▶ **MATERIAL FOR THE TASK**:
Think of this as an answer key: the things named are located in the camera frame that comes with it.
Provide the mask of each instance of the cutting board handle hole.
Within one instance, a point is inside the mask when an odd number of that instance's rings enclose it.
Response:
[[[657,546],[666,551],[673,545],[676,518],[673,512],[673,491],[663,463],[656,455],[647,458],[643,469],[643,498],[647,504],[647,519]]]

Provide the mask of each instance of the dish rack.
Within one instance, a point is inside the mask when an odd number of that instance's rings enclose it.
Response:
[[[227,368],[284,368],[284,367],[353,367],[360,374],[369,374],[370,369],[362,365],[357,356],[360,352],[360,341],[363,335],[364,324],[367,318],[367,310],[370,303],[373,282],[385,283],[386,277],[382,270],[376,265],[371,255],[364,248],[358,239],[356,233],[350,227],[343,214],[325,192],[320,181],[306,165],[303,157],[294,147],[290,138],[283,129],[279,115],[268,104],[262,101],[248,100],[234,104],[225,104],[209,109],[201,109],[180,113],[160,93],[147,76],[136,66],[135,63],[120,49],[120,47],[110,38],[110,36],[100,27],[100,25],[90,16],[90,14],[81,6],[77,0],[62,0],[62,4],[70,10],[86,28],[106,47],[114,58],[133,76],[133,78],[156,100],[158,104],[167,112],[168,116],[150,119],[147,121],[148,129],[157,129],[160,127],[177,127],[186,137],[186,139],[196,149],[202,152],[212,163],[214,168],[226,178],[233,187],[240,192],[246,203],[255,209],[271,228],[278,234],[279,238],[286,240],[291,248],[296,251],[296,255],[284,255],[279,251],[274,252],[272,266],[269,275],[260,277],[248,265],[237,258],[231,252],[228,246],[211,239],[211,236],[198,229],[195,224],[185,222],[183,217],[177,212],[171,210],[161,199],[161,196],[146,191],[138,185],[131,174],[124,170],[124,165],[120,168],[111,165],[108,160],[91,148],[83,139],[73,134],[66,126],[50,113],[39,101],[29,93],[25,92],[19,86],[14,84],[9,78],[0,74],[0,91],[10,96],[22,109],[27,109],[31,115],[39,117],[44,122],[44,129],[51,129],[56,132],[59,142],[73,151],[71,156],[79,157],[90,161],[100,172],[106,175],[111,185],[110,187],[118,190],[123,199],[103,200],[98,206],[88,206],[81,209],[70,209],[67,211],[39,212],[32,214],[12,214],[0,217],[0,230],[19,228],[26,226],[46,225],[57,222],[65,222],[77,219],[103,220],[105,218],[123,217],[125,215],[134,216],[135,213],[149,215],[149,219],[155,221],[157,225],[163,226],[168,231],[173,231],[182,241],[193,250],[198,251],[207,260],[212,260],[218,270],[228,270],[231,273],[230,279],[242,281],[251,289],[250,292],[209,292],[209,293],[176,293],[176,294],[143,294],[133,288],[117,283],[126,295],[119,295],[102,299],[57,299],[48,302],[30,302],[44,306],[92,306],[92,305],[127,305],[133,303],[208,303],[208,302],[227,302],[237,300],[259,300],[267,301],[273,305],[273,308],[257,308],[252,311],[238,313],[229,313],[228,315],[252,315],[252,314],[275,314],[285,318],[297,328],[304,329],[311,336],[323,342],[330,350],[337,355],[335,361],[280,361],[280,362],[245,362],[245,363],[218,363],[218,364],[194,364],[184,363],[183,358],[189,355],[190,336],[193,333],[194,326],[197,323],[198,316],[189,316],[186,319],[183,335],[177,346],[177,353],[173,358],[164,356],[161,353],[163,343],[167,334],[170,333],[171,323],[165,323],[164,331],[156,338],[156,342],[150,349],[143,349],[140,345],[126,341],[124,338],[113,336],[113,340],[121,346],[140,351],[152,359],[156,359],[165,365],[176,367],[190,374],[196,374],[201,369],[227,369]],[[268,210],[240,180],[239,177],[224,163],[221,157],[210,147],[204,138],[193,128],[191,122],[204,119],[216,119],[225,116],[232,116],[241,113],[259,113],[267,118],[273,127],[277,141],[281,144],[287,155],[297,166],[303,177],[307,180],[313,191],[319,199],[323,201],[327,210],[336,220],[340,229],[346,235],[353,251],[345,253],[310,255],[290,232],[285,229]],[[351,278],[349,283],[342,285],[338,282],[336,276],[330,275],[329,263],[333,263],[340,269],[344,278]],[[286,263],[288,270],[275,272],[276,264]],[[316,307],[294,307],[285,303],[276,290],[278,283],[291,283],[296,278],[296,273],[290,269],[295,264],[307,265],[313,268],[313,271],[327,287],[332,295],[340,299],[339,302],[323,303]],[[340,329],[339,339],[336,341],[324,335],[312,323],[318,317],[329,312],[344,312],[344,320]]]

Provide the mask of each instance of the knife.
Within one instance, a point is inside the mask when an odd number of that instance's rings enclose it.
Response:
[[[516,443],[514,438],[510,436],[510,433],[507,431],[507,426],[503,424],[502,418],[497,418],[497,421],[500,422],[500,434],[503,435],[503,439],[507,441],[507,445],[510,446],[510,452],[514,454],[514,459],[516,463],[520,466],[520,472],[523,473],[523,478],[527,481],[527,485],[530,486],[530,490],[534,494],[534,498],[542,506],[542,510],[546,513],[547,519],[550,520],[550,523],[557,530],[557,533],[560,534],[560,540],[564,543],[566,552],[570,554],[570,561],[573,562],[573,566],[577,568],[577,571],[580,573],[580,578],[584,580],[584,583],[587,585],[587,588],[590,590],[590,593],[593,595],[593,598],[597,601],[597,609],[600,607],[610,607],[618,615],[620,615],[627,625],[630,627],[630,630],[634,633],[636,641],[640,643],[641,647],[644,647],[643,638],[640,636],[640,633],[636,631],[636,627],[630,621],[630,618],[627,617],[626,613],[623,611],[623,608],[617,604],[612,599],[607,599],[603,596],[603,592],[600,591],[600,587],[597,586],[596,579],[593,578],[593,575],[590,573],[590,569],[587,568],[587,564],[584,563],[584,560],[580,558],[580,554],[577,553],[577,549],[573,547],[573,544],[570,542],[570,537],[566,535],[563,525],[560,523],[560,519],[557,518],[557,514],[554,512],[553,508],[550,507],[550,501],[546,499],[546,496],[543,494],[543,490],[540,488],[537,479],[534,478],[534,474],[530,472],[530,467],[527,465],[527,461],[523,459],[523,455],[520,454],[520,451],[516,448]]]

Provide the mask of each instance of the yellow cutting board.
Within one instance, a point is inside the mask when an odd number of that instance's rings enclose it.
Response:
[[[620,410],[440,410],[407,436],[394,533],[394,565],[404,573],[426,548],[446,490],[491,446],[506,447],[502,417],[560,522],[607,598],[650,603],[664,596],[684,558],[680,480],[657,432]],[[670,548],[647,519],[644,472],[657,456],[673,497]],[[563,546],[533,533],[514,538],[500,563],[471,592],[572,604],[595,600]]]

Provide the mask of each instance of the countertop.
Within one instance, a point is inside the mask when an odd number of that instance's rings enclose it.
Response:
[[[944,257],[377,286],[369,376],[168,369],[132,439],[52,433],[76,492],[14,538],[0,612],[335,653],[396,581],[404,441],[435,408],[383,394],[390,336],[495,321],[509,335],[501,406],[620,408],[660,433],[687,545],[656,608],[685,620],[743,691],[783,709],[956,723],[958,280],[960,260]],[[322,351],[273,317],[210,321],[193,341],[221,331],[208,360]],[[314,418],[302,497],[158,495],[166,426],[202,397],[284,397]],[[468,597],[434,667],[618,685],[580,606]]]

▶ **WHAT IS REQUIRED**: Out of the data above, return each line where the word "Provide" can be found.

▶ **ANSWER SECTION**:
Provide the mask of each instance of the cutting board handle hole.
Provide the mask of each instance of the dish rack.
Provide the mask of each instance of the knife.
Provide the mask of each instance of the yellow cutting board.
Provide the mask of each instance of the countertop.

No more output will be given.